== ABOUT THIS TASK ==
Search the material below for lines containing the string "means", and copy every one you find.

== RAW DATA ==
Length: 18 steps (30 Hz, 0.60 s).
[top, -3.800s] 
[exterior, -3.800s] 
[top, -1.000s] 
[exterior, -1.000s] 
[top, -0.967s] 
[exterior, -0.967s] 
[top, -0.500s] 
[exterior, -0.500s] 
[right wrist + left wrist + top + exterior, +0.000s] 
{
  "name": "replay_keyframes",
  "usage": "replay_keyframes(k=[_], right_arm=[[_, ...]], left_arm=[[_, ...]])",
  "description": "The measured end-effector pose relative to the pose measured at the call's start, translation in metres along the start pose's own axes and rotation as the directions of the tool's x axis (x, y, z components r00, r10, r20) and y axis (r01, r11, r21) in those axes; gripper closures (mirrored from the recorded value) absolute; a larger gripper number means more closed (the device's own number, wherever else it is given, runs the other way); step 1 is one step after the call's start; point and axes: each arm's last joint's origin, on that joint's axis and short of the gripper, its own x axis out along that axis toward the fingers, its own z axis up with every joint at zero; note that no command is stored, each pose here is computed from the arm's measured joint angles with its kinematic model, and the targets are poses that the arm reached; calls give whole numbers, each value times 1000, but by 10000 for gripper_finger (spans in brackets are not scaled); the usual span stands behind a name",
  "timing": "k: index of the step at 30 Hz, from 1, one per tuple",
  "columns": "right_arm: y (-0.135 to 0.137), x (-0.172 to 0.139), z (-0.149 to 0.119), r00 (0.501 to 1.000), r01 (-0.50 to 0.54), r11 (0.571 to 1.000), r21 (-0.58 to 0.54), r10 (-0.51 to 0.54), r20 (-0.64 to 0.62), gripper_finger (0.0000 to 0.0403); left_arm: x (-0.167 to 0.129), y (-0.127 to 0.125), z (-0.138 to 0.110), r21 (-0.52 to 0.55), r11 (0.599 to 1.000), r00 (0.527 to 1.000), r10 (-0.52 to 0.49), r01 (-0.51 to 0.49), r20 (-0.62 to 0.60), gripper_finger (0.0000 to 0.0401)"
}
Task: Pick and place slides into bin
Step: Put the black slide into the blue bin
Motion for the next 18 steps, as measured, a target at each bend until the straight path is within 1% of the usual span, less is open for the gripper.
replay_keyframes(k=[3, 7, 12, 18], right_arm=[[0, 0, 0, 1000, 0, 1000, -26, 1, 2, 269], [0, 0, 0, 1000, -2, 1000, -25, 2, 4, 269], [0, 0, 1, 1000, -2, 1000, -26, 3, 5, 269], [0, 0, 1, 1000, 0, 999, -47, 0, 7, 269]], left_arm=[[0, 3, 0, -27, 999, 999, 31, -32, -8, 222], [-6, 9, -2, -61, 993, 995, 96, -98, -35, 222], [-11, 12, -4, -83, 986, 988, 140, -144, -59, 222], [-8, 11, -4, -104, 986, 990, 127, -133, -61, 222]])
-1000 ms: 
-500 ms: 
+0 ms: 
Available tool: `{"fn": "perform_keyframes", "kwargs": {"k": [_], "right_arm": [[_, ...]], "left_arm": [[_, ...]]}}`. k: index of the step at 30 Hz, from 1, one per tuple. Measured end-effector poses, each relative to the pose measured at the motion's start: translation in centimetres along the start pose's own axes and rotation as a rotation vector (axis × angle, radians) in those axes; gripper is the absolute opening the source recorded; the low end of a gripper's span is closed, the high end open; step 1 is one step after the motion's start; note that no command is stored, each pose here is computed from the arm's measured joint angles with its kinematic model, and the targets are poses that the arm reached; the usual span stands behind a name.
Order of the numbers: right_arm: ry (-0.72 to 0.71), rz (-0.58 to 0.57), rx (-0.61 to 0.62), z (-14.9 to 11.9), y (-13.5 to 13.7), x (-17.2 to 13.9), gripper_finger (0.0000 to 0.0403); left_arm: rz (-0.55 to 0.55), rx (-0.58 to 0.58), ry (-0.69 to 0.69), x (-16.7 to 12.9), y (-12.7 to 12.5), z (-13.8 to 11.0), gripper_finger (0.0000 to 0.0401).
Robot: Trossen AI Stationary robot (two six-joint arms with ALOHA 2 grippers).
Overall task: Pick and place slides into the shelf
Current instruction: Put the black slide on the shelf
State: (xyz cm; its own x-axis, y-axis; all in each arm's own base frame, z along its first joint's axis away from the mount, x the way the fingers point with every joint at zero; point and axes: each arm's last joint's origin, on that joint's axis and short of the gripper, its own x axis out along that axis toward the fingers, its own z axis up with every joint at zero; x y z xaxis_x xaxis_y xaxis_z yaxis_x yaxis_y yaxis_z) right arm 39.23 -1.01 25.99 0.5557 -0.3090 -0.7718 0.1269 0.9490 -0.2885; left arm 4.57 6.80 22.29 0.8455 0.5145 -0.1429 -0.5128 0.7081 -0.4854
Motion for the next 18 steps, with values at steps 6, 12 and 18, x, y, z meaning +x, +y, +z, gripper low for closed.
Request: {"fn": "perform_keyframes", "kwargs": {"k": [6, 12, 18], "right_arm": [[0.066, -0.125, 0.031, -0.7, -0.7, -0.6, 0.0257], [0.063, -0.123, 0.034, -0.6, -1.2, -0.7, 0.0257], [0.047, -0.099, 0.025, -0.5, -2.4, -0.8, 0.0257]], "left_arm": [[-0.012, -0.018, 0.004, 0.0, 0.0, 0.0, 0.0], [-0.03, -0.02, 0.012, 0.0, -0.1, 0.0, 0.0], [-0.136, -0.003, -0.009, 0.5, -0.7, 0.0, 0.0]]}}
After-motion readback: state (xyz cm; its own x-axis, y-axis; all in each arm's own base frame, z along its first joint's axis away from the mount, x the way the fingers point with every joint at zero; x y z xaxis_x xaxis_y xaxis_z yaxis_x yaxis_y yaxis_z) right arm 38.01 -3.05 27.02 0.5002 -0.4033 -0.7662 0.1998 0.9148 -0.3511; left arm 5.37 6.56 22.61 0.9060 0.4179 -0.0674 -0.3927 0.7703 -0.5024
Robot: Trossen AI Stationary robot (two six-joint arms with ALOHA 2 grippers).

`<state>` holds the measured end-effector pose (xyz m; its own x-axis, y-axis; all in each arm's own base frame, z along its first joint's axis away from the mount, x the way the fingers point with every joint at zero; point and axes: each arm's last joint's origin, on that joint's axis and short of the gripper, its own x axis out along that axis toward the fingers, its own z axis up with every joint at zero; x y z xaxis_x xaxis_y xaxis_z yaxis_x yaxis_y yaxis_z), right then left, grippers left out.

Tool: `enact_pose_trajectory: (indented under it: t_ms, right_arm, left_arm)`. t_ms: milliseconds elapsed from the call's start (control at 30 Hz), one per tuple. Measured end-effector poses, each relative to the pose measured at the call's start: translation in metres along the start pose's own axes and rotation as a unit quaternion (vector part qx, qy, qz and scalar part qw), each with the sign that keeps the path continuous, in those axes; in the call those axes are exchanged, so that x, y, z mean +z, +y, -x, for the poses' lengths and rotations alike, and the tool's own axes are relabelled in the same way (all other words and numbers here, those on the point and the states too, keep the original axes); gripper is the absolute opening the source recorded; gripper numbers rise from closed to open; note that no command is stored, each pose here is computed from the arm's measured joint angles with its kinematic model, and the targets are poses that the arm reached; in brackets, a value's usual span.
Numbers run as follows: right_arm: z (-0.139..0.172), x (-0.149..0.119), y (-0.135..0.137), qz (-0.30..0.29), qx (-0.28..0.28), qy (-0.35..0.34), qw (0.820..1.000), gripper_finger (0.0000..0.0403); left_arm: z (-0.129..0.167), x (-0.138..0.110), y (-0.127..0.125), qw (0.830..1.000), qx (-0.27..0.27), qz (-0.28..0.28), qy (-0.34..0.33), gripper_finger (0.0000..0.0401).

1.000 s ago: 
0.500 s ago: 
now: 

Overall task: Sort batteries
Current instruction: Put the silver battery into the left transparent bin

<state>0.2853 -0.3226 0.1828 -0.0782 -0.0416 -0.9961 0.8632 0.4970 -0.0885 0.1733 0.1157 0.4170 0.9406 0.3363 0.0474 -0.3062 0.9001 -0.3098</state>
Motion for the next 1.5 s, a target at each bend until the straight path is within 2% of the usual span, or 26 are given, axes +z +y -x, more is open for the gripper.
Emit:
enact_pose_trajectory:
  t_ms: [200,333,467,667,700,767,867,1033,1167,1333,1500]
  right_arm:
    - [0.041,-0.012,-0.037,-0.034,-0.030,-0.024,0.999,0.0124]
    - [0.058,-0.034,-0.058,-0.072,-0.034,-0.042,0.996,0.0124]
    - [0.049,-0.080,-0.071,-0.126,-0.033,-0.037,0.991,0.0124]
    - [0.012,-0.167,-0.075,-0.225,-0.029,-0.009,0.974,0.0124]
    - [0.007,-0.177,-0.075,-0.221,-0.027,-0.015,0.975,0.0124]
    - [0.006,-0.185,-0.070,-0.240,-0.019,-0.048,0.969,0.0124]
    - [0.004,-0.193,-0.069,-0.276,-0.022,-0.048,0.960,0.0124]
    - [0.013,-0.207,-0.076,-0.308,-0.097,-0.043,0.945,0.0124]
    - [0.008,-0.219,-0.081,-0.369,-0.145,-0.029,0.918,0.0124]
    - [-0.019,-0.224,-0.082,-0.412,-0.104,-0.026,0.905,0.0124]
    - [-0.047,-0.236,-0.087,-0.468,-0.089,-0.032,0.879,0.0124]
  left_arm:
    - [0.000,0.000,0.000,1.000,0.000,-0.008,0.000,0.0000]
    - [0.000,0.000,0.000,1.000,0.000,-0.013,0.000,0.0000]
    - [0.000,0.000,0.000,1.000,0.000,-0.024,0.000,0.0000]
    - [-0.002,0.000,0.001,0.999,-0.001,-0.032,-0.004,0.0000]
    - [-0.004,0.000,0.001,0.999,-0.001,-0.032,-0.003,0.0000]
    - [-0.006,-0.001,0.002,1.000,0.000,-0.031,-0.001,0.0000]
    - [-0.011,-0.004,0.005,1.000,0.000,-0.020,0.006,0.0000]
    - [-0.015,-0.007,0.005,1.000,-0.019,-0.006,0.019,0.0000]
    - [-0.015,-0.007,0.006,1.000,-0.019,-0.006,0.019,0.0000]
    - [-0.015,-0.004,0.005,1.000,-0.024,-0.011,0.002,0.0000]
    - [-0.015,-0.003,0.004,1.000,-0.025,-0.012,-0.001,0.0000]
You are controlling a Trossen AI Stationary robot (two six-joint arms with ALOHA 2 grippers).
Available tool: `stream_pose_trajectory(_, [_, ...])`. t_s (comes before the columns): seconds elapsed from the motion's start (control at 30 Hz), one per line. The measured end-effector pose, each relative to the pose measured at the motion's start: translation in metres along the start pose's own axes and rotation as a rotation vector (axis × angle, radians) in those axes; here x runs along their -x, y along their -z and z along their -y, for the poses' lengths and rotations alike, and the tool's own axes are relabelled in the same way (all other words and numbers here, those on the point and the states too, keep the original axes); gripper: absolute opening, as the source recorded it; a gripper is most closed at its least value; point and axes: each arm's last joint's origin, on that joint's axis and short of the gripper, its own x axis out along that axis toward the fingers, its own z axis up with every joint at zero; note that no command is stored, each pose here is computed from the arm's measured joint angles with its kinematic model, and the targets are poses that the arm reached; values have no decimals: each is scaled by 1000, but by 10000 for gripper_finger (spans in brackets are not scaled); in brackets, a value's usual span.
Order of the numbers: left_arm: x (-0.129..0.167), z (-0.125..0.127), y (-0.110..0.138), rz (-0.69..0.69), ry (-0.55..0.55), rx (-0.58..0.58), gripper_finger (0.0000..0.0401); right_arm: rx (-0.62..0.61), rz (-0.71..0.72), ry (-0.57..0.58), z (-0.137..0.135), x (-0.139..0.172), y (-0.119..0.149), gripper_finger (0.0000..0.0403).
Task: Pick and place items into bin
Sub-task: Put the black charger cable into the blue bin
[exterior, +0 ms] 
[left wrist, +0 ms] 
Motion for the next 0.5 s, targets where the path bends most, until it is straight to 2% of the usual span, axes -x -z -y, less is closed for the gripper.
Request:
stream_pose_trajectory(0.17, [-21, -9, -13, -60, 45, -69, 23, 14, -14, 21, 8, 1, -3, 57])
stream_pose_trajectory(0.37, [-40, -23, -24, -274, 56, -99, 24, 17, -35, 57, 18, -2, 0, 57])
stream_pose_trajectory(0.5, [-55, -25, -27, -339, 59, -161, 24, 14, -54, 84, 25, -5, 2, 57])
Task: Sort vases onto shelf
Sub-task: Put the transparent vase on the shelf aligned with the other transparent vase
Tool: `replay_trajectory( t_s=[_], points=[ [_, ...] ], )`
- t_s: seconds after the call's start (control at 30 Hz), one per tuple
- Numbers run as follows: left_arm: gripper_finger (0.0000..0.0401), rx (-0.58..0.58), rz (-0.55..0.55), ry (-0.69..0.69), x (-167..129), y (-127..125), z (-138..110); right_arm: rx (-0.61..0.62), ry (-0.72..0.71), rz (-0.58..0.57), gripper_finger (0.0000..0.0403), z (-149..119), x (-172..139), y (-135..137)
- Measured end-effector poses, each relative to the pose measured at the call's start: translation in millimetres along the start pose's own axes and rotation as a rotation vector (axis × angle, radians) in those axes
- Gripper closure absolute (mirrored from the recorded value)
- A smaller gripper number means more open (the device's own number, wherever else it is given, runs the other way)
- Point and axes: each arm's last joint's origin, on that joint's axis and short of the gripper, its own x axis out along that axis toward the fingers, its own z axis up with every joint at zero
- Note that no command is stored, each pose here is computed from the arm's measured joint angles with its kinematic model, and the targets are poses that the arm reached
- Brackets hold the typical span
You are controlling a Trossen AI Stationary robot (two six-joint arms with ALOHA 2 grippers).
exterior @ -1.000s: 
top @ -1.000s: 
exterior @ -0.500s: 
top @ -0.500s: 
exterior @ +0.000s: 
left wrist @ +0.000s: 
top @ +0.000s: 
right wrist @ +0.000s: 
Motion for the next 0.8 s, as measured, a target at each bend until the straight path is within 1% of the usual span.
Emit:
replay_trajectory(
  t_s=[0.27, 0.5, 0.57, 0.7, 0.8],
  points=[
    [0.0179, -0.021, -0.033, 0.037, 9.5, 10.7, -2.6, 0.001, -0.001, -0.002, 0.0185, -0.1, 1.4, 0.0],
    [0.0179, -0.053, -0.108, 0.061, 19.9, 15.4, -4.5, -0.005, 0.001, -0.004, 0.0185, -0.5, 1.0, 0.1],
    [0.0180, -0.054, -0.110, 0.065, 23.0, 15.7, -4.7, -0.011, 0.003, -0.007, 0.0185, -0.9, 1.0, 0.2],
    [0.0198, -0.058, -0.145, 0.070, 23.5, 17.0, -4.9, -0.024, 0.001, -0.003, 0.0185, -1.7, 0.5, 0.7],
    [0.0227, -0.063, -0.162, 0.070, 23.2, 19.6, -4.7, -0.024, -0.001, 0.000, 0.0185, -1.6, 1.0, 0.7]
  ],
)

== RESULT ==
  "description": "The measured end-effector pose relative to the pose measured at the call's start, translation in metres along the start pose's own axes and rotation as the directions of the tool's x axis (x, y, z components r00, r10, r20) and y axis (r01, r11, r21) in those axes; gripper closures (mirrored from the recorded value) absolute; a larger gripper number means more closed (the device's own number, wherever else it is given, runs the other way); step 1 is one step after the call's start; point and axes: each arm's last joint's origin, on that joint's axis and short of the gripper, its own x axis out along that axis toward the fingers, its own z axis up with every joint at zero; note that no command is stored, each pose here is computed from the arm's measured joint angles with its kinematic model, and the targets are poses that the arm reached; calls give whole numbers, each value times 1000, but by 10000 for gripper_finger (spans in brackets are not scaled); the usual span stands behind a name",
- A smaller gripper number means more open (the device's own number, wherever else it is given, runs the other way)

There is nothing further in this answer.